Poland’s Parliament Enacts Far-reaching Changes Regarding the Supreme Court
Significant changes will affect Poland’s highest court when President Andrzej Duda, as expected, signs new legislation just passed by Parliament.
The changes are far-reaching, but among the major changes are:
Creation of a division of extraordinary control with new jurisdiction – A new chamber of the Supreme Court called the “Chamber for Extraordinary Control and Public Matters” (Izba Kontroli Nadzwyczajnej i Spraw Publicznych) will be created. Initially, the new Chamber will have the authority to re-adjudicate any judgment issued by any court that became final and binding after 17 October 1997, if necessary to ensure the rule of law and social justice where:
- The decision violates the principles or freedoms and human and civil rights specified
- in the Constitution
- The decision grossly violated the law by erroneous interpretation or misapplication thereof
- There is an obvious contradiction between important findings of the court and the collected evidence
- Such decision cannot be revoked or changed utilizing other remedies
After three years from the date of entry into force of the new legislation, the new Chamber will have this right, in relation to any judgment which became final and binding during the preceding five years or, if a cassation (an appeal to the Supreme Court) was filed against the judgment, within one year from the date of final determination of the cassation.
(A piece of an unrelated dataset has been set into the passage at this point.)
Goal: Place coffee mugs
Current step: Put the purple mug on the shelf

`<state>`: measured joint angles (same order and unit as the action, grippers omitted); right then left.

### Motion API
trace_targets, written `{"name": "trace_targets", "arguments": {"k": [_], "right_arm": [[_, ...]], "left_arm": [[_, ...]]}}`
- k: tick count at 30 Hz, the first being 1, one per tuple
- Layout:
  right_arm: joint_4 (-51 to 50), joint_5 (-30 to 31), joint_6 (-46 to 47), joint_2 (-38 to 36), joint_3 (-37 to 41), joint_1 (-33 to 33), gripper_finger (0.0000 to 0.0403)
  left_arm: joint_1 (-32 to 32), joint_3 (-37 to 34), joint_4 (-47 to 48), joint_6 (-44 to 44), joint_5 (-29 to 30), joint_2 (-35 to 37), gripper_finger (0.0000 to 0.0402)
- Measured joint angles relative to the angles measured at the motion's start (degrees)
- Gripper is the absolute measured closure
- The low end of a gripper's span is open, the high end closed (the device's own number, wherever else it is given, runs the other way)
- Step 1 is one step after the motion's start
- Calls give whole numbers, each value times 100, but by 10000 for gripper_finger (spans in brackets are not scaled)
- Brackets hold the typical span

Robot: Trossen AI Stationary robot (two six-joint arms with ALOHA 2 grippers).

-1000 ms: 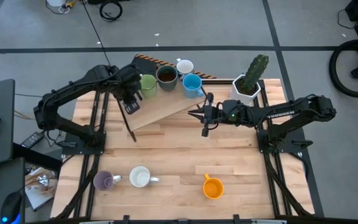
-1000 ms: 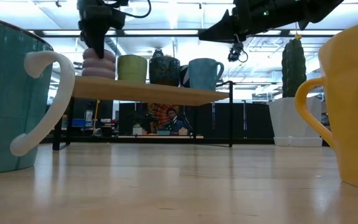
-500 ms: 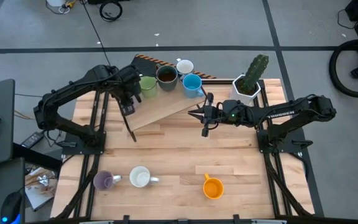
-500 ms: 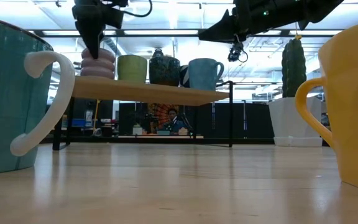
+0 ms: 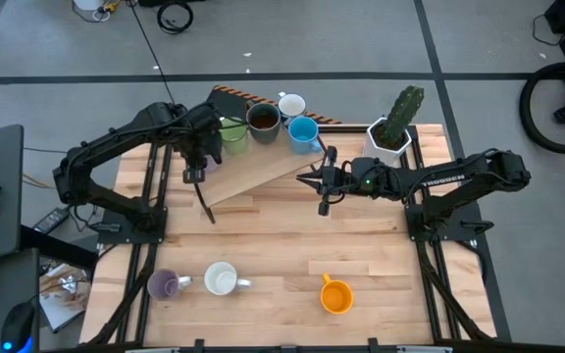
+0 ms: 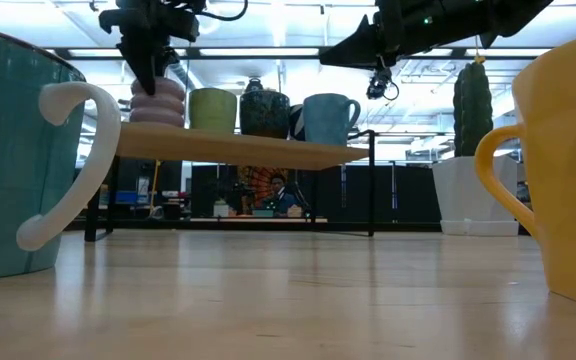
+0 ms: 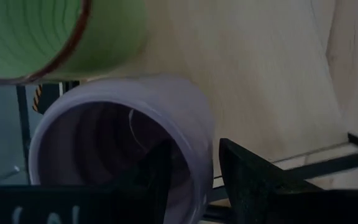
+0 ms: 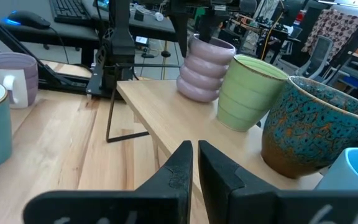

Only a limited number of parties will have the right to submit extraordinary complaints to the new Chamber: the Prosecutor General; the Ombudsman for Human Rights; and (within their scopes of competence) the President of the General Prosecutor’s Office of the Republic of Poland; the Ombudsman for Children; the Ombudsman for Patient’s Rights; the Chairman of the Financial Supervision Commission; the Financial Ombudsman; and the President of the Office for Protection of Competition and Consumers.
Cases will be heard by panels consisting not only of judges but also of lay persons (jurors) elected by Poland’s Senate (the higher chamber of the parliament) in a secret vote (as a rule, one juror and two judges will sit on a panel, or two and five respectively, if the extraordinary complaint regards a judgment of the Supreme Court following a cassation). To date, jurors sit on panels in courts of first instance for criminal cases and certain civil cases, but they have not participated in the appeals process.
Increasing the number of judges and reducing their retirement age – The number of the judges of the Supreme Court will be increased from the current 81 sitting judges to at least 120. The current retirement age of 72 will be reduced to 65. The right of a judge to continue to be active after the retirement age after providing evidence of good health is limited to judges who receive the consent of Poland’s President to remain active. Because approximately 30 of the current 81 judges are above the age of 65, these two changes will mean that a new majority of judges on the Supreme Court will need to be appointed.
Changes to the method of appointing judges – Judges of the Supreme Court will be appointed by Poland’s President, following their nomination by the National Council of the Judiciary. In separate legislation, the parliament has changed the method of electing members of the National Council of the Judiciary. Before, a majority of the members of this council were judges chosen from assemblies representing various levels of the judiciary. Now, Poland’s Sejm (the lower chamber of the parliament), will have the right to choose 15 members of the council – a majority — from among Polish judges, thereby ending the dominance by members of the judiciary to nominate judges to the Supreme Court.
Conclusion — The effects of the new right to appeal decisions to the Chamber for Extraordinary Control and Public Matters, particularly the review period for 20 years’ of judicial decisions that will commence when the law takes effect, and the changes in the membership of and method of election to the Supreme Court remain to be seen. The law will also require the President of the Supreme Court Malgorzata Gersdorf to resign, notwithstanding the provision in the Constitution stating that the President shall serve for a six-year term. Following signature by President Andrzej Duda, the legislation would come into force in March 2018, three months after its expected date of publication.